Little Blue Society
Human-Animal Conflict Resolution

Zero-Population Growth Management Program 

First designed for the Mid-Peninsula Open Space Agency - Santa Clara County CA

Sus scrofa

Research shows that at least 80 percent of the wild pig population must be cropped annually to result in a reduced population the following year, which is impossible to accomplish. Therefore, it would be a waste of time and money trying to eliminate or even substantially reduce pig damage by the extensive killing of pigs. 

A host of factors in wild pig biology make their elimination simply a pipe dream.  Therefore, local pig control, not elimination, is the only reasonable alternative.  This implies that the agency pursuing the control of feral pigs must decide what is an acceptable amount of pig impact, where on their lands the impact will be tolerated, and to recognize that all impact cannot, categorically, be considered damage.

It is true that destroying pigs that are damaging particular sites would remove some of the offending animals. However, the remaining animals would compensate for this drop in population by having larger litters. Sooner or later other pigs would move into the resulting vacuum at the sites, causing additional damage, and requiring more killing.

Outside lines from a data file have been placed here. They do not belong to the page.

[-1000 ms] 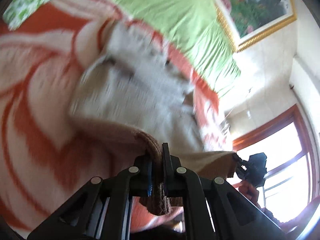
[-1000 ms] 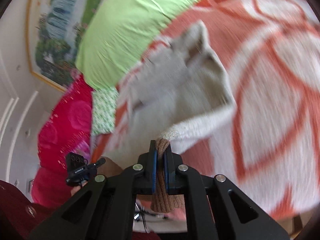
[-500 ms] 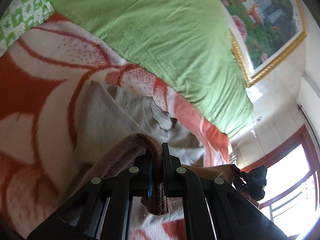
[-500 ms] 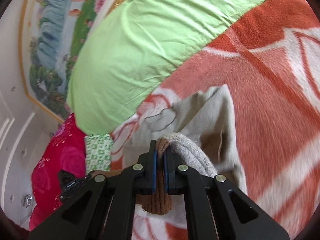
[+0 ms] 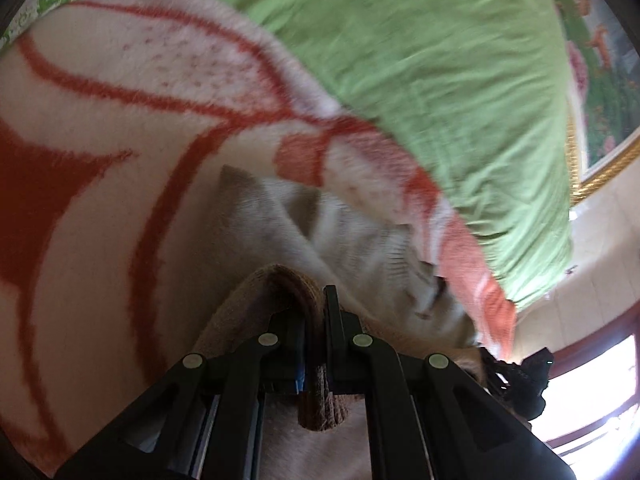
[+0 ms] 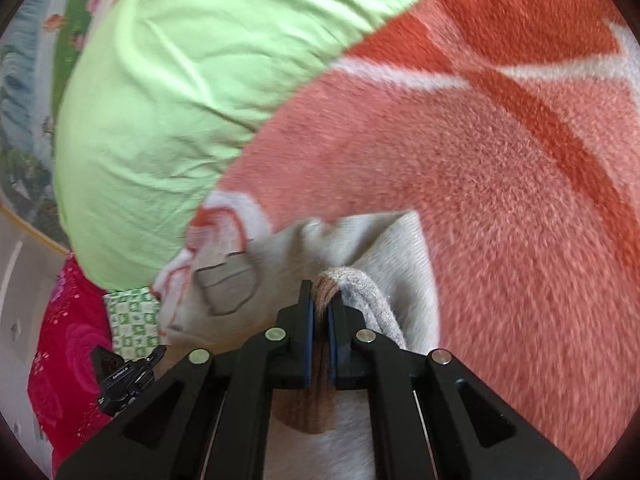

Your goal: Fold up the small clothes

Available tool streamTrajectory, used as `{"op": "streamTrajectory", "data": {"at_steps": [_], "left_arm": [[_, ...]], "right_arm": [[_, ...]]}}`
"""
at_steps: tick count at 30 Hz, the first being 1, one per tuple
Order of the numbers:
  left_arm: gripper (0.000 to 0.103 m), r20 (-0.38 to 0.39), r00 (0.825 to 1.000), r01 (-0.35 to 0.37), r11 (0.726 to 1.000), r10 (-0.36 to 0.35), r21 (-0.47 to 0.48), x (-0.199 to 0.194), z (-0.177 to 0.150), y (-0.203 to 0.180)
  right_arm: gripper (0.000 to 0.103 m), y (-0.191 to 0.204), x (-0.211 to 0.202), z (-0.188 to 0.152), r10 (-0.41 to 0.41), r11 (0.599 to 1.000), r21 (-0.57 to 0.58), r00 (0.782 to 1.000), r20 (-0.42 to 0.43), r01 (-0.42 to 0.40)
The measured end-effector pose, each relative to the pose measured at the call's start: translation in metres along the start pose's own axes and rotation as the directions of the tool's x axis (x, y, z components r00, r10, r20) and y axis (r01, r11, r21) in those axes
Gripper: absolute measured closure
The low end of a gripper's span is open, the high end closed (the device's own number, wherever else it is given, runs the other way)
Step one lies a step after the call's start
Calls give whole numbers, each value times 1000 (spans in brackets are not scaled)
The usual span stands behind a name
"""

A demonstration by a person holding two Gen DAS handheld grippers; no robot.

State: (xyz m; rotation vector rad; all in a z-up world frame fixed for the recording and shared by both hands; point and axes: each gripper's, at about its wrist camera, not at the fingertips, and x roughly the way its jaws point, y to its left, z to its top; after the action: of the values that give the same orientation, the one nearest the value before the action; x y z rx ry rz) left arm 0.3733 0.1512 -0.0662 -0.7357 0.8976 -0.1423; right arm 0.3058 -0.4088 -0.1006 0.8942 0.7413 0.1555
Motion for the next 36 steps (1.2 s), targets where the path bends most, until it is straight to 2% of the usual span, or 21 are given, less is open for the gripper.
{"op": "streamTrajectory", "data": {"at_steps": [2, 4, 6, 7, 9, 11, 13, 15, 17, 20, 21, 23, 25, 27, 28, 29, 30, 32, 33, 34, 36], "left_arm": [[95, -24, 999, -30, 999, 30, -22, 12, 2, 4], [86, -37, 999, -19, 999, 18, -32, 11, 4, 3], [54, -35, 999, -17, 1000, 17, -1, 1, 4, -5], [48, -28, 999, -26, 999, 27, 18, -6, 4, -8], [36, 9, 999, -42, 996, 41, 74, -26, 3, -16], [37, 14, 999, -41, 993, 40, 113, -44, -1, -24], [37, 6, 1000, 13, 988, -14, 153, -62, -12, -34], [36, -68, 995, 86, 972, -73, 217, -63, -35, -51], [36, -165, 982, 141, 948, -96, 285, -51, -62, -71], [36, -250, 965, 167, 918, -77, 359, -20, -94, -93], [36, -279, 958, 173, 912, -68, 371, -5, -103, -98], [37, -335, 941, 178, 898, -36, 403, 24, -116, -105], [42, -332, 943, 127, 885, 32, 448, 44, -118, -103], [52, -332, 943, 136, 894, 15, 428, 53, -103, -97], [56, -337, 941, 142, 901, 5, 410, 56, -92, -94], [63, -338, 941, 145, 906, -2, 398, 56, -84, -90], [63, -313, 950, 133, 909, -3, 394, 53, -69, -85], [63, -237, 970, 54, 905, 53, 421, 47, -48, -77], [66, -194, 975, -11, 903, 104, 429, 47, -35, -71], [70, -182, 977, -24, 911, 108, 412, 47, -24, -64], [90, -142, 982, -65, 931, 124, 360, 44, -2, -47]], "right_arm": [[96, -4, 6, 1, -2, 1000, 16, 1000, 5, 1], [94, -6, 5, 2, 5, 999, 37, 1000, 2, -5], [86, -4, 2, 2, 16, 999, 42, 1000, -8, -16], [82, -3, 0, 2, 20, 999, 40, 1000, -9, -20], [62, 0, -16, 0, 16, 1000, 24, 999, 29, -17], [53, 1, -36, -4, -18, 1000, 12, 995, 93, 17], [53, 8, -57, -8, -5, 999, -37, 992, 129, 10], [53, 22, -64, -21, 35, 986, -167, 992, 123, -14], [55, 50, -61, -45, 66, 954, -296, 997, 41, -51], [56, 91, -31, -84, 17, 868, -492, 992, -122, -75], [57, 103, -16, -98, -5, 834, -545, 985, -171, -90], [57, 116, 13, -114, -34, 795, -592, 965, -258, -131], [57, 117, 42, -119, -80, 779, -611, 944, -321, -141], [59, 111, 65, -110, -121, 784, -609, 935, -334, -116], [60, 106, 71, -102, -115, 795, -595, 935, -335, -115], [67, 99, 76, -87, -85, 819, -560, 938, -337, -127], [75, 93, 78, -71, -54, 843, -520, 941, -333, -136], [85, 84, 77, -47, -29, 870, -477, 954, -299, -123], [86, 80, 72, -32, -36, 878, -471, 971, -235, -81], [86, 75, 66, -19, -55, 887, -461, 985, -164, -27], [87, 60, 53, 9, -22, 929, -370, 997, -77, -9]]}}
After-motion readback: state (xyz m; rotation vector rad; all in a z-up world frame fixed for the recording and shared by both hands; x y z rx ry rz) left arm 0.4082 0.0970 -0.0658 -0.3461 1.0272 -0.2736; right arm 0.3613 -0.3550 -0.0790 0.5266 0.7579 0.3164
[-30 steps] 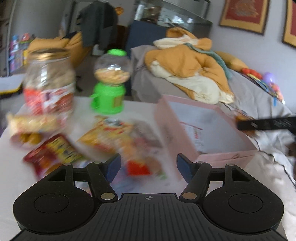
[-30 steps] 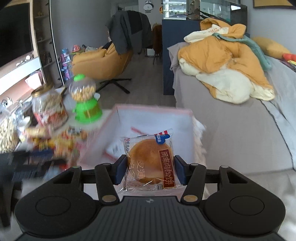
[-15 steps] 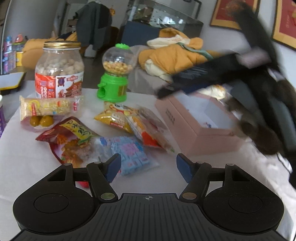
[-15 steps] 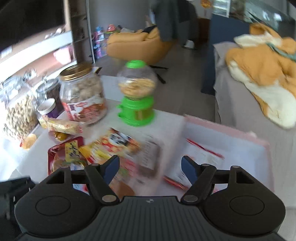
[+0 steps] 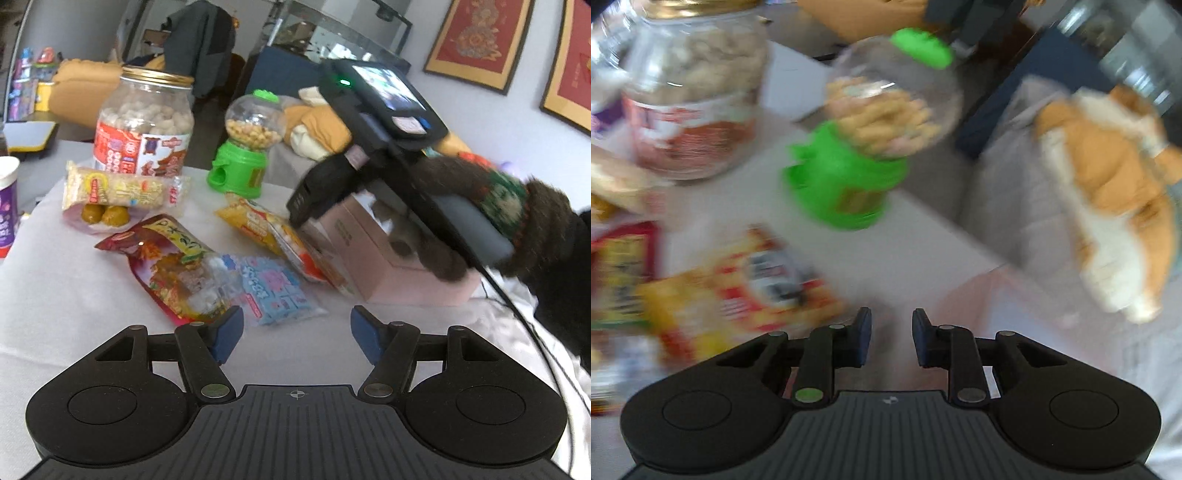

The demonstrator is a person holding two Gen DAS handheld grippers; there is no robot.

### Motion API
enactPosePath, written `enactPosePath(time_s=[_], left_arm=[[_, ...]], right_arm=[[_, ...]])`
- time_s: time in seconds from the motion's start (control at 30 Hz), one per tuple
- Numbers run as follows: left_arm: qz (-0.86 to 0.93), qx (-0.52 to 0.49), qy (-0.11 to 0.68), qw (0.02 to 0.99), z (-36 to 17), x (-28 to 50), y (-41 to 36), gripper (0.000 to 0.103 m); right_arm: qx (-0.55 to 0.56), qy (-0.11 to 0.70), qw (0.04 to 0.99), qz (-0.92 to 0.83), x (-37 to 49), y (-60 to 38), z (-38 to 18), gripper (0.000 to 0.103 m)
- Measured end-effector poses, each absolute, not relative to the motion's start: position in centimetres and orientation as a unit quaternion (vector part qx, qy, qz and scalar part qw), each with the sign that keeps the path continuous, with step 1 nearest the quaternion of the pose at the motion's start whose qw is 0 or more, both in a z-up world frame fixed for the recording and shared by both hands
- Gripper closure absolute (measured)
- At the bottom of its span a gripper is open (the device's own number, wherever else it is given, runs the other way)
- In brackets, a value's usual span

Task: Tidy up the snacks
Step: 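Drop the white bag into the pink box with left tool while right tool lowers the bread in, then grasp the small white packet with the left tool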

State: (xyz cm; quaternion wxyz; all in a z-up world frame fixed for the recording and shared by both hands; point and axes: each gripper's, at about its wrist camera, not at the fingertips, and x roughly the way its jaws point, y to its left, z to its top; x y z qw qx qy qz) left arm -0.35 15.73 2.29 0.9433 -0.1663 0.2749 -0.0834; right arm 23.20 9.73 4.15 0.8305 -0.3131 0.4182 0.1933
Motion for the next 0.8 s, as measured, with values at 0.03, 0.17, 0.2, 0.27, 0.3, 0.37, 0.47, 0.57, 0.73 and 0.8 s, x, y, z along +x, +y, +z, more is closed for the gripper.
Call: enactPosePath(time_s=[0.03,0.17,0.2,0.27,0.3,0.37,0.47,0.57,0.73,0.8], left_arm=[[-0.077,-0.170,0.273,0.944,2.4,-0.5,15.9,0.033],[-0.055,-0.178,0.267,0.946,3.0,-1.0,16.4,0.033],[-0.052,-0.178,0.268,0.946,3.1,-1.1,16.4,0.033],[-0.047,-0.176,0.272,0.945,3.4,-1.0,16.2,0.033],[-0.047,-0.174,0.273,0.945,3.6,-0.9,15.9,0.033],[-0.056,-0.165,0.271,0.947,4.3,-0.4,15.1,0.033],[-0.092,-0.147,0.259,0.950,5.7,1.8,13.2,0.033],[-0.117,-0.149,0.264,0.946,6.1,6.8,12.3,0.034],[-0.065,-0.164,0.351,0.920,3.5,16.9,11.6,0.044],[-0.043,-0.150,0.374,0.914,2.4,19.7,11.1,0.046]], right_arm=[[-0.300,0.429,0.825,0.210,22.6,9.7,4.1,0.082],[-0.263,0.459,0.808,0.260,20.3,9.2,3.8,0.085],[-0.253,0.464,0.805,0.271,19.9,8.9,3.8,0.085],[-0.226,0.471,0.801,0.292,19.0,7.7,4.6,0.085],[-0.214,0.471,0.802,0.299,18.7,7.0,5.0,0.085],[-0.183,0.462,0.811,0.308,17.9,5.0,6.5,0.081],[-0.165,0.439,0.831,0.298,17.4,2.3,8.2,0.073],[-0.147,0.415,0.854,0.276,16.6,-1.2,9.4,0.065],[-0.139,0.380,0.884,0.234,14.6,-7.8,9.9,0.058],[-0.135,0.370,0.891,0.225,14.0,-9.9,9.4,0.058]])
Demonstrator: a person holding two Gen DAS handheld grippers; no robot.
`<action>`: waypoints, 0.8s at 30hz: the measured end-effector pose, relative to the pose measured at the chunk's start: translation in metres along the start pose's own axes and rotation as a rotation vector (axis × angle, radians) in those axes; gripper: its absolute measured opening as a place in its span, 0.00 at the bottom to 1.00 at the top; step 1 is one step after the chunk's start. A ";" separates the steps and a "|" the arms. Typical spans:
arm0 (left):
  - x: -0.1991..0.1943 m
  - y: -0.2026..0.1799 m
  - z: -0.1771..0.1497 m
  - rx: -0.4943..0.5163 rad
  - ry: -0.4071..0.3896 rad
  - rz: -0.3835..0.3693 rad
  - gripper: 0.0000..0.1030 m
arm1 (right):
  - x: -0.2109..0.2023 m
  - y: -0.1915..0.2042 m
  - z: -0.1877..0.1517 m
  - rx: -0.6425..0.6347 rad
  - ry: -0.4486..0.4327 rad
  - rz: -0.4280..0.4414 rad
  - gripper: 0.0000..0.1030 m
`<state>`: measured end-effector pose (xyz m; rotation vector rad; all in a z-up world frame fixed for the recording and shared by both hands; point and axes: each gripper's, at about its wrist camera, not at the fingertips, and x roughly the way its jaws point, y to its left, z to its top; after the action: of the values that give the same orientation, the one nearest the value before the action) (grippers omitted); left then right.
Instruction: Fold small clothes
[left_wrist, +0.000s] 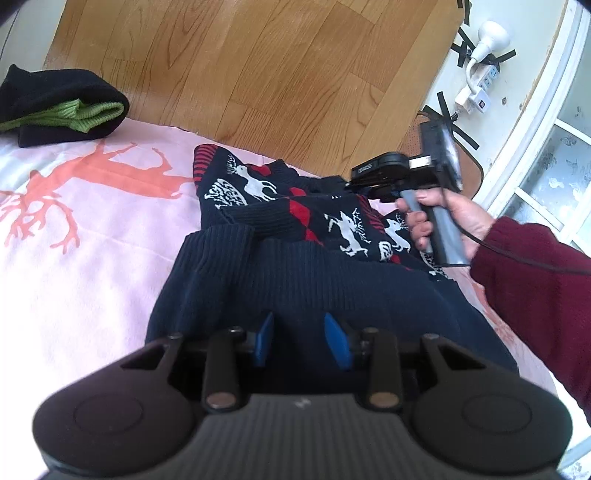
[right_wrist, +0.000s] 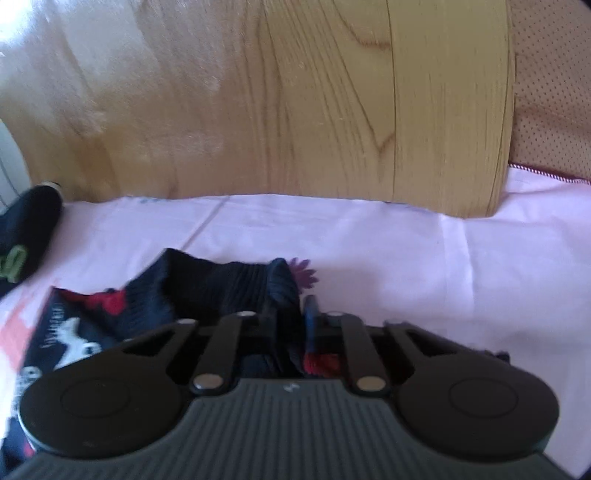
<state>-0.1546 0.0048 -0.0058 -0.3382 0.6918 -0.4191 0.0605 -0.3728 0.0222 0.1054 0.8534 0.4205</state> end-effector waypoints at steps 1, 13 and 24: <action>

Using a lethal solution this cycle of killing and re-population would be repeated indefinitely. Additionally, pigs would disperse to avoid areas where they had been previously trapped, spreading damage into areas where there had been none.

The Zero Population Growth (ZPG) sterilization program offers long-term results. The primary advantage of the ZPG program is that the population dynamic of feral pigs remain constant in an area, eliminating the stimuli for compensatory birthing, immigration and emigration.

The ZPG program encourages cooperative efforts with bordering landowners, so as not to be working at cross purposes. The Program also provides proactive conflict resolution strategies to mitigate for pig damage that may be incurred by the altered population in biologically sensitive areas.